## Task directions
Search the data for "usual". Each line containing it is to be copied.

## Given material
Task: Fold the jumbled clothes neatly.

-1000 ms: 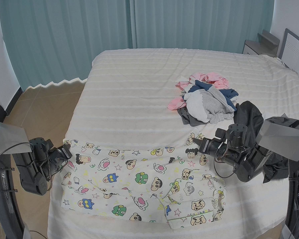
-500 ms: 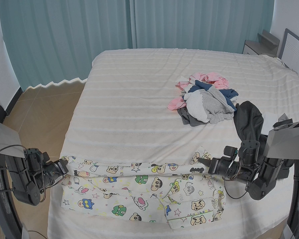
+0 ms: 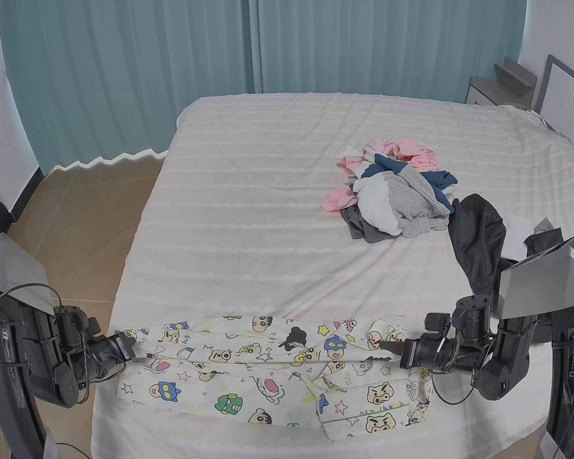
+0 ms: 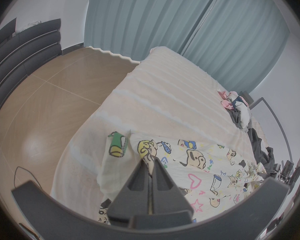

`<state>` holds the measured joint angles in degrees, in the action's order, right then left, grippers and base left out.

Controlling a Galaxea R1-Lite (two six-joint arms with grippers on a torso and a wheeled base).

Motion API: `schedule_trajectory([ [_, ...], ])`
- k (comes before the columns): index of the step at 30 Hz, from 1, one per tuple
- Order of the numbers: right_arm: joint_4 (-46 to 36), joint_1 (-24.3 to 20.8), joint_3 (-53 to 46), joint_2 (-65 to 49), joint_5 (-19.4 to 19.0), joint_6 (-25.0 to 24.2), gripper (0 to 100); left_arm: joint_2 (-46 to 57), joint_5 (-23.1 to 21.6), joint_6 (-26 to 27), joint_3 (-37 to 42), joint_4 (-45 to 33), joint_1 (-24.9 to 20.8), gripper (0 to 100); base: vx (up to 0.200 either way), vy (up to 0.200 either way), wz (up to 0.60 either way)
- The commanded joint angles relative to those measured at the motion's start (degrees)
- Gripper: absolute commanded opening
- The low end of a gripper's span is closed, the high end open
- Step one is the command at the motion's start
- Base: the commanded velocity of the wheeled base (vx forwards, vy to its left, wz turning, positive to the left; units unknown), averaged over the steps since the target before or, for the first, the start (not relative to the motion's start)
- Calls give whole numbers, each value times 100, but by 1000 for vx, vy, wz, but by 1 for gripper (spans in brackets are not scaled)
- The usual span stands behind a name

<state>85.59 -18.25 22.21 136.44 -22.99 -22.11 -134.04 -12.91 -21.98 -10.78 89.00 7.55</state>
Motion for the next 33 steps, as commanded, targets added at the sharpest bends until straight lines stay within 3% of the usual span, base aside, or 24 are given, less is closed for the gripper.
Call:
schedule_trajectory([
  [1, -25, 14, -24, 243, -4, 67, 0, -272, -1, 1, 32, 100, 10, 0, 0, 0, 0],
  [29, -236, 225, 240, 419, 58, 374, 0, -861, -133, 669, 146, 100, 116, 0, 0, 0, 0],
  [30, -236, 225, 231, 419, 58, 374, 0, -861, -133, 669, 137, 100, 116, 100, 0, 0, 0],
  [33, -245, 217, 196, 419, 58, 383, 0, -870, -133, 669, 120, 100, 124, 100, 0, 0, 0],
])
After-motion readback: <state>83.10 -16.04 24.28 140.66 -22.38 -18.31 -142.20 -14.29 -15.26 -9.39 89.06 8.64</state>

## Result for this task
- The usual span stands behind a name
Motion for the next 33 steps, as commanded, targets added at the sharpest bends until straight lines stay within 3% of the usual span, base aside, or 24 are given, less is closed for the gripper.

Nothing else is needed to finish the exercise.